Private Legal Practitioner Thaddeus Sory has described as bad and problematic, a decision of the Supreme Court that backed the Bank of Ghana’s ability to issue certain directives to commercial banks.
Mr Sory, who was the lawyer for the Association of Finance Houses in its case against the Bank of Ghana (BOG), insists the Apex Court got it wrong and equally failed to lay a clear cut precedent for future guidance.
In a unanimous decision, the Supreme Court ruled that the Bank of Ghana did no wrong when it opted not to submit directives issued for banks to Parliament.
The court held that concluding that the BOG ought to submit such directives will place the Central Bank under “undue parliamentary oversight thereby upsetting the necessary independence of the Bank”.
The Bank of Ghana in 2018 issued a directive to banks indicating it is in line with its powers under Sections 56 and 92 (1) of the Banks and Specialized Deposit-Taking Institutions Act (Act 930).
Section 56 of Act 930 empowers the BOG to prescribe rules regarding any matter of corporate governance in banks, specialized deposit-taking institutions, among others.
The provision reads; “The Bank of Ghana may prescribe rules regarding any matter of corporate governance of a bank, specialised deposit-taking institution or financial holding company that the Bank of Ghana considers necessary or appropriate to ensure prudent operation, including matters relating to:
(a) the scope and nature of the duties of directors of a bank, specialised deposit-taking institution or financial holding company;
(b) the requirements for audit and other specific committees of the Board;
(c) the responsibilities of key management personnel;
(d) risk management;
(e) internal audit; and
(f) internal controls and compliance
Section 92, on the other hand, allows the BOG to issue directives if it is satisfied that it is necessary to secure the proper management of such institutions.
“The Bank may issue directives to banks, specialised deposit-taking institutions or financial holding companies generally or to a class or classes of banks, specialised deposit-taking institutions or financial holding companies where the Bank of Ghana is satisfied that;
(a) it is necessary to secure the proper management of a bank, specialised deposit-taking institution or financial holding company generally;
(b) it is necessary to prevent the affairs of banks, specialised deposit-taking institutions or financial holding companies being conducted in a manner detrimental to the interest of depositors and other stakeholders or prejudicial to the interests of the banks or specialised deposit-taking institutions or financial holding companies;
(c) it is necessary to maintain the overall stability of the financial system in the country, or (d) it is necessary to give full effect to the provisions of this Act.”
The BOG issued the directive first in March, 2018 and revised it in December, 2018.
This came shortly after it had carried out a clean-up of the banking sector resulting in the collapse of some indigenous banks.
The BOG argues its December, 2018 directive seeks to promote the interest of depositors and other stakeholders by enhancing corporate performance and accountability of the Regulated Financial Institutions.
It provided guidelines for the appointment of Bank heads and handed certain responsibilities to governing boards to ensure effective governance.
The Association of Finance Houses dragged the BOG and the Attorney-General to the Supreme Court.
The Association says the BOG’s directives are legislative instruments, specifically rules and regulations within the meaning of Article 11 (1)(c) of the 1992 constitution and therefore ought to have come into effect in accordance with Article 11 (7) of the constitution.
This means it should have been laid in Parliament, published in the Gazette on the day it is laid and come into force at the expiration of twenty-one sitting days after being laid unless Parliament annuls it through a vote of two-thirds of all the MPs.

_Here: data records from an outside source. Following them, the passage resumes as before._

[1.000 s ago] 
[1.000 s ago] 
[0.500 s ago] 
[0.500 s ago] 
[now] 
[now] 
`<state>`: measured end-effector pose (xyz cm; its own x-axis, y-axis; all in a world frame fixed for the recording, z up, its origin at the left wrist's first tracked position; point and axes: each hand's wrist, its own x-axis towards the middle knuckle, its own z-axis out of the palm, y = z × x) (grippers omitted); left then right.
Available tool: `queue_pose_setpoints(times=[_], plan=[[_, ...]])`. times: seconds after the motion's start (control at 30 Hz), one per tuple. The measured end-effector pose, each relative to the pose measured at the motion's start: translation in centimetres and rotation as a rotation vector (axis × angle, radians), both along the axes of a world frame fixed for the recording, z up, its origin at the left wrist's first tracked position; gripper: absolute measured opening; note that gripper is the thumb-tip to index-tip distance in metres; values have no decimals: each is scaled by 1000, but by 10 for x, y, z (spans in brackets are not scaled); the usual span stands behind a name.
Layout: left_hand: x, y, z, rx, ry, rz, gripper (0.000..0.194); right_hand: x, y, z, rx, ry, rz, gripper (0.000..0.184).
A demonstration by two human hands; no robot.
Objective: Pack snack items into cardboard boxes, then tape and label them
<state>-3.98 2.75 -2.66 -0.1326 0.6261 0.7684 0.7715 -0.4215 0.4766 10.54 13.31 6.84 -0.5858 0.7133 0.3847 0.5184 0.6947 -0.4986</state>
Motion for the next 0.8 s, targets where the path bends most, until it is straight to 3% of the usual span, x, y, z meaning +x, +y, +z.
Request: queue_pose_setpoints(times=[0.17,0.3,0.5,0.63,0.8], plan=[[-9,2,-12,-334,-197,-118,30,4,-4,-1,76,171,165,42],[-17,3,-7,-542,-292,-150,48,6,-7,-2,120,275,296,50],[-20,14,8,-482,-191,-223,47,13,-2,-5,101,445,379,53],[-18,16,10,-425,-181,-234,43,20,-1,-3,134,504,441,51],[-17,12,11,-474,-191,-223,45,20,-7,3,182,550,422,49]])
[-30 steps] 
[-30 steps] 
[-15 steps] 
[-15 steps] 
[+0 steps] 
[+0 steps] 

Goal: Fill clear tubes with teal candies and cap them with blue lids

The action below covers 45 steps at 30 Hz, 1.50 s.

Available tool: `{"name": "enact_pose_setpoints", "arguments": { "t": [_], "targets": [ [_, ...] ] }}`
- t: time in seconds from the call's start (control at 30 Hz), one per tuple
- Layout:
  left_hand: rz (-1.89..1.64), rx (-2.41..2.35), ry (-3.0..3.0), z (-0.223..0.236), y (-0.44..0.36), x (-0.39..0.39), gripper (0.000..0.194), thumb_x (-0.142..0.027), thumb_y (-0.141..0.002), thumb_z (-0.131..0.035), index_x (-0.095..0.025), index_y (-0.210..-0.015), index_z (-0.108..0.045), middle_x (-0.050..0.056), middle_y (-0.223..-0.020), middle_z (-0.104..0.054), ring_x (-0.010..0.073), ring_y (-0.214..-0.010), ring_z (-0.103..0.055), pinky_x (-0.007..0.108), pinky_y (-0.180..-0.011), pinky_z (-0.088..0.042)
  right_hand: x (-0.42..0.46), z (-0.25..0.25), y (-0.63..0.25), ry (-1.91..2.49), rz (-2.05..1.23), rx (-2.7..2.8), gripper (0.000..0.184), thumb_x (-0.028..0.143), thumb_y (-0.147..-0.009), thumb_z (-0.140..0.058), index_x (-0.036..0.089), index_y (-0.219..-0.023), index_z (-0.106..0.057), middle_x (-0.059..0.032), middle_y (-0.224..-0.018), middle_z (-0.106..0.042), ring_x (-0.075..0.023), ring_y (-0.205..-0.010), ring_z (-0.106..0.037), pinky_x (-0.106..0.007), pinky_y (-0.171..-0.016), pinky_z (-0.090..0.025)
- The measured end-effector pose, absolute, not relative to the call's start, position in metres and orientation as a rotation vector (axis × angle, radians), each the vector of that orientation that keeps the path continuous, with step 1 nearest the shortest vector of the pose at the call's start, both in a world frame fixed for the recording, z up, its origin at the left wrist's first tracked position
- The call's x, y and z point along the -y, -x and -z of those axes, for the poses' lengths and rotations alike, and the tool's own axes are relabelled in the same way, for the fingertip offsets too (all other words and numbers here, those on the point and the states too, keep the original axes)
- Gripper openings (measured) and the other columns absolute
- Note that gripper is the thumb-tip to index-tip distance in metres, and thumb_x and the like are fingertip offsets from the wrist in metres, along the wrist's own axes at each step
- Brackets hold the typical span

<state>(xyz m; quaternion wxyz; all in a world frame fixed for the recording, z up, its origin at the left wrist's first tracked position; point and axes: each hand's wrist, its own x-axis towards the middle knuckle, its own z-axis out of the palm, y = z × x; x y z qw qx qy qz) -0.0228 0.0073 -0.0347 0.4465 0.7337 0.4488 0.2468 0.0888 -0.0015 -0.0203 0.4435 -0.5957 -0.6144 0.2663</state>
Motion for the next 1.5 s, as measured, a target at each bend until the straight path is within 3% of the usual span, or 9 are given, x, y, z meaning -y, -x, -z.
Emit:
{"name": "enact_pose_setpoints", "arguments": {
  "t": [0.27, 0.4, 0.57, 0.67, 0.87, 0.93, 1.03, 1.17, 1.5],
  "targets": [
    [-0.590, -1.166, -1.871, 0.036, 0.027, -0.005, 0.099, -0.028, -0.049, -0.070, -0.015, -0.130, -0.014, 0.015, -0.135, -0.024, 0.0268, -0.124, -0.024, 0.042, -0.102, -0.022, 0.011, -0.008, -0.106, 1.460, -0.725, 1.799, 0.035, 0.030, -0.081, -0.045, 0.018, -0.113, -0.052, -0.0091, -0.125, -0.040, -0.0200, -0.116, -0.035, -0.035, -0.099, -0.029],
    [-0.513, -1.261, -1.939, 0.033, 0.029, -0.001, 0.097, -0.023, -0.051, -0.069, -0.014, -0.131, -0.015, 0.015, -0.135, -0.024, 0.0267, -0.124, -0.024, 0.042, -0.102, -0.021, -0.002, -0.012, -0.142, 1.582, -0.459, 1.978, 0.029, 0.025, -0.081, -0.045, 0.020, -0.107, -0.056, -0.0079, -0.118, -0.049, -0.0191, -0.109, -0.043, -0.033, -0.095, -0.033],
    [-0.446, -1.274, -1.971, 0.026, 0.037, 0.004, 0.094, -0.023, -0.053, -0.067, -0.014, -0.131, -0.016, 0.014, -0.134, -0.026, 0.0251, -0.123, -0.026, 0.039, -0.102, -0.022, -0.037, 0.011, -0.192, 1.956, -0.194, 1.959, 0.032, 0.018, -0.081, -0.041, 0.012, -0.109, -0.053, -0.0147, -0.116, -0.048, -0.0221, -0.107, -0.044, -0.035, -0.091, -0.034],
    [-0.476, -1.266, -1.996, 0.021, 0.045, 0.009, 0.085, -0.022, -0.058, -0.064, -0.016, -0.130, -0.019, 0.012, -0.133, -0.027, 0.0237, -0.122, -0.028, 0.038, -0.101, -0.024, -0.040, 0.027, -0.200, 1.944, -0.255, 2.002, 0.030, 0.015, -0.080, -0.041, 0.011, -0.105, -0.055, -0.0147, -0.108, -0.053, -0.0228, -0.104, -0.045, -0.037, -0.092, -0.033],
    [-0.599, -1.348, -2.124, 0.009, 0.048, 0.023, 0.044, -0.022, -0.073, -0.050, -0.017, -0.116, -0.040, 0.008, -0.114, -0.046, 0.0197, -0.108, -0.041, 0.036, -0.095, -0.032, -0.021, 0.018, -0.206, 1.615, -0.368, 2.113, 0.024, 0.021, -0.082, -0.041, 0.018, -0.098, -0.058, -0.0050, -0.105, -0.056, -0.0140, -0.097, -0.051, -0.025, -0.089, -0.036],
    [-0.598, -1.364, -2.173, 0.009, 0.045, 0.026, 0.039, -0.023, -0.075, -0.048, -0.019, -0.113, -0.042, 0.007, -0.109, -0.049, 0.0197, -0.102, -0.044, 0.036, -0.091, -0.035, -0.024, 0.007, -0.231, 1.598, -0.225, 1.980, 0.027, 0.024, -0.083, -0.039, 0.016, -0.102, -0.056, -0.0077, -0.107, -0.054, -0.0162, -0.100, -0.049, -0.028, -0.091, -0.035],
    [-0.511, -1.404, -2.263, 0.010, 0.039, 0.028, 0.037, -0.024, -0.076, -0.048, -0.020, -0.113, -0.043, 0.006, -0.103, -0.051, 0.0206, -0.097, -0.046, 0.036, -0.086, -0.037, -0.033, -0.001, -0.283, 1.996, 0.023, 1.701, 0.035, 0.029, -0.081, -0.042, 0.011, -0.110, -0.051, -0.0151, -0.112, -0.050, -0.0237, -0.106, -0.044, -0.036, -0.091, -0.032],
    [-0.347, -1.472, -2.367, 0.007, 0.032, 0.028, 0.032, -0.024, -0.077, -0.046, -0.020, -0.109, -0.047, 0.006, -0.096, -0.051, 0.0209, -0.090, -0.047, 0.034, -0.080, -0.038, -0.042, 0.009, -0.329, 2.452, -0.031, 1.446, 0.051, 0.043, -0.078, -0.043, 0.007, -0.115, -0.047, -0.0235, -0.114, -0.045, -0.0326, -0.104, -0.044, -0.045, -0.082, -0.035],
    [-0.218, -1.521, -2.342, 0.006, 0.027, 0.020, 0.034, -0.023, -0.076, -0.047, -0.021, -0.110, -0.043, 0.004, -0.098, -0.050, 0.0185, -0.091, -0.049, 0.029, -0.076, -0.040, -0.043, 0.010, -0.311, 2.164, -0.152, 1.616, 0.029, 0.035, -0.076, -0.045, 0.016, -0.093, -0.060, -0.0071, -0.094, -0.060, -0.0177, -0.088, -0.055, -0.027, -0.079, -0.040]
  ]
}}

This position was rejected by the Supreme Court.
Mr Sory, in an article sighted by JoyNews, says the conclusion reached by the Court is as bad as the reason advanced to justify it.
“If, therefore, the practitioner were confronted with the question whether a particular directive was legislative or administrative, what will be the tests or principles to apply? And if I may then take an “inferential leap” of my own, what is the ratio of this decision?
“Or has the decision added any insight or given practitioners and students of constitutional and administrative law any better guidance and understanding of the scope and application of Article 11(7) of the Constitution? My answer to this question is negative. The decision messes up a terrain which was gradually becoming clearer from the earlier decisions on the subject,” he argued.
He further stated that the decision had no legal basis, no clarity and no direction as to how to distinguish “an administrative act” from “Orders, Rules and Regulations” provided for in article 11(7) of the 1992 Constitution.